**ASSIGNMENT:**
Take the line with "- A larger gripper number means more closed" as the first and the last line of the data as the end. Write out both and every line between exactly, except pictures.

**DATASET SECTION:**
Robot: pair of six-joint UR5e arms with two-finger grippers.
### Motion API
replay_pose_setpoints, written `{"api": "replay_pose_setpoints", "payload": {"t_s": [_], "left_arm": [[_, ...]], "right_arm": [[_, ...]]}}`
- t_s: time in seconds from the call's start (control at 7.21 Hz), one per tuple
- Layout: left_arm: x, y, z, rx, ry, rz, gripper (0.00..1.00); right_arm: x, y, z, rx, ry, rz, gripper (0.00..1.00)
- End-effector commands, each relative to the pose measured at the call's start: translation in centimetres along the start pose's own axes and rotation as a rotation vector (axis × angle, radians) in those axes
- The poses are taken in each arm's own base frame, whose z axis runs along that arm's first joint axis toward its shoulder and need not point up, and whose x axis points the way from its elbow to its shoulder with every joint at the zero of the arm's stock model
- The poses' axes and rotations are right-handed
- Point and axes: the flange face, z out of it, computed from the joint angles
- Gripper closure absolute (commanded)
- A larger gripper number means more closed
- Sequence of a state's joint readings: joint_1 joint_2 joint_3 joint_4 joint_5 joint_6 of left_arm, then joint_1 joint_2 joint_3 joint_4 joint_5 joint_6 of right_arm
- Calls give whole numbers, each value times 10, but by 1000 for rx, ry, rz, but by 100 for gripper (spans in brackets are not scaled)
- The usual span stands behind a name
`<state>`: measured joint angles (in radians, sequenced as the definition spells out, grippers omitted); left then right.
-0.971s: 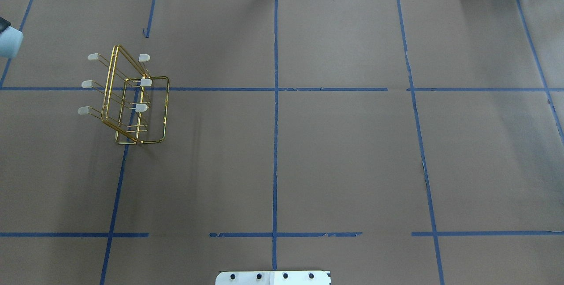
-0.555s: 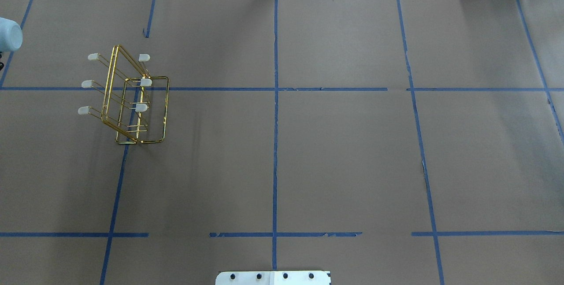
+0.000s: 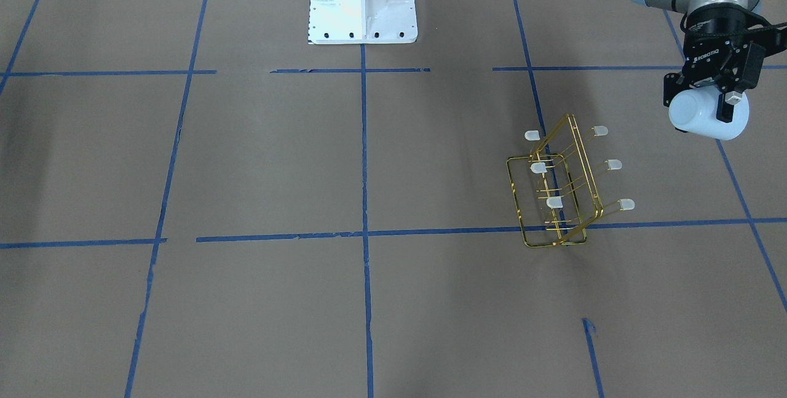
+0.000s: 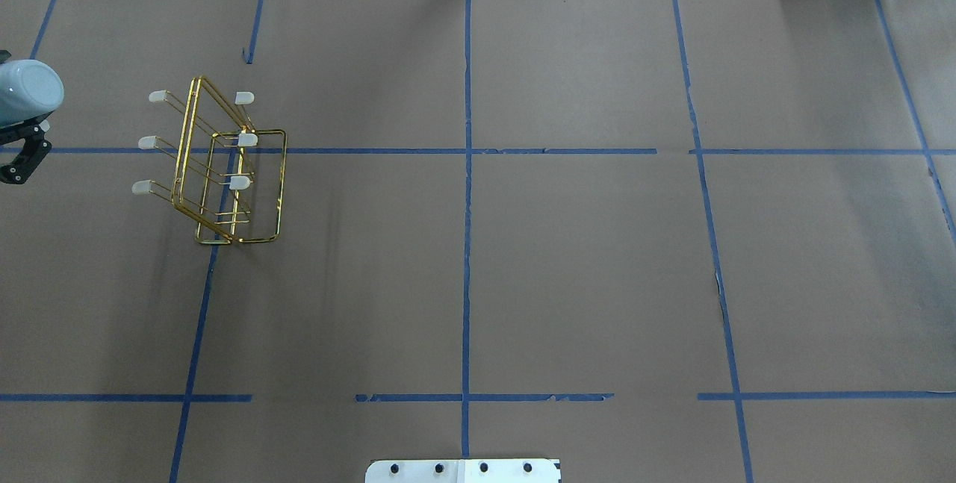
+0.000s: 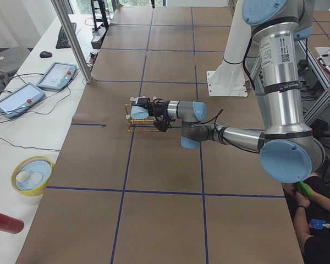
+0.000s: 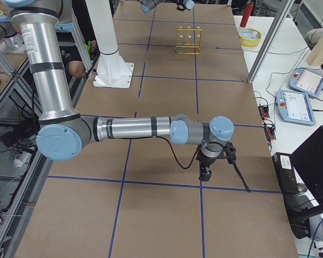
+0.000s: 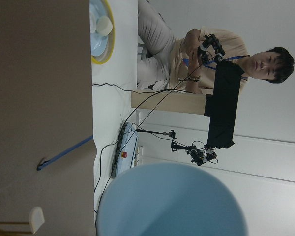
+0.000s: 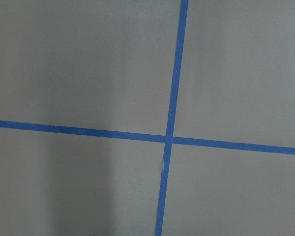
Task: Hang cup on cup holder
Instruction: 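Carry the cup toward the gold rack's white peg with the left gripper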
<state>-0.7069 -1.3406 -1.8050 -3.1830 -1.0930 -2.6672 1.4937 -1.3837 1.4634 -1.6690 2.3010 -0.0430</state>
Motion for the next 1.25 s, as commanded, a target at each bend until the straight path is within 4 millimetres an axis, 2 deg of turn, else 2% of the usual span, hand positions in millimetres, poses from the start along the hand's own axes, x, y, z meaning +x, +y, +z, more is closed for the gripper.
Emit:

**EXERCISE OUTPUT:**
- A larger gripper number means more closed
- Sequence of a state's joint readings: joint_1 joint_2 joint_3 joint_4 joint_5 joint_6 of left_arm, then joint_1 joint_2 joint_3 joint_4 joint_5 joint_6 of right_arm
- Calls give whole numbers, each value times 10, but by 1000 for rx, ry, rz, but by 100 for gripper (spans in brackets are not scaled)
- The usual span stands behind a name
`<state>`: measured joint angles (in radians, sequenced as the definition spells out, grippers omitted); left then right.
-0.971s: 
-0.555s: 
+0.000s: 
+0.000s: 
+0.000s: 
+0.000s: 
+0.000s: 
+0.000s: 
Task: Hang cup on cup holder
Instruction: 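Carry the cup toward the gold rack's white peg with the left gripper
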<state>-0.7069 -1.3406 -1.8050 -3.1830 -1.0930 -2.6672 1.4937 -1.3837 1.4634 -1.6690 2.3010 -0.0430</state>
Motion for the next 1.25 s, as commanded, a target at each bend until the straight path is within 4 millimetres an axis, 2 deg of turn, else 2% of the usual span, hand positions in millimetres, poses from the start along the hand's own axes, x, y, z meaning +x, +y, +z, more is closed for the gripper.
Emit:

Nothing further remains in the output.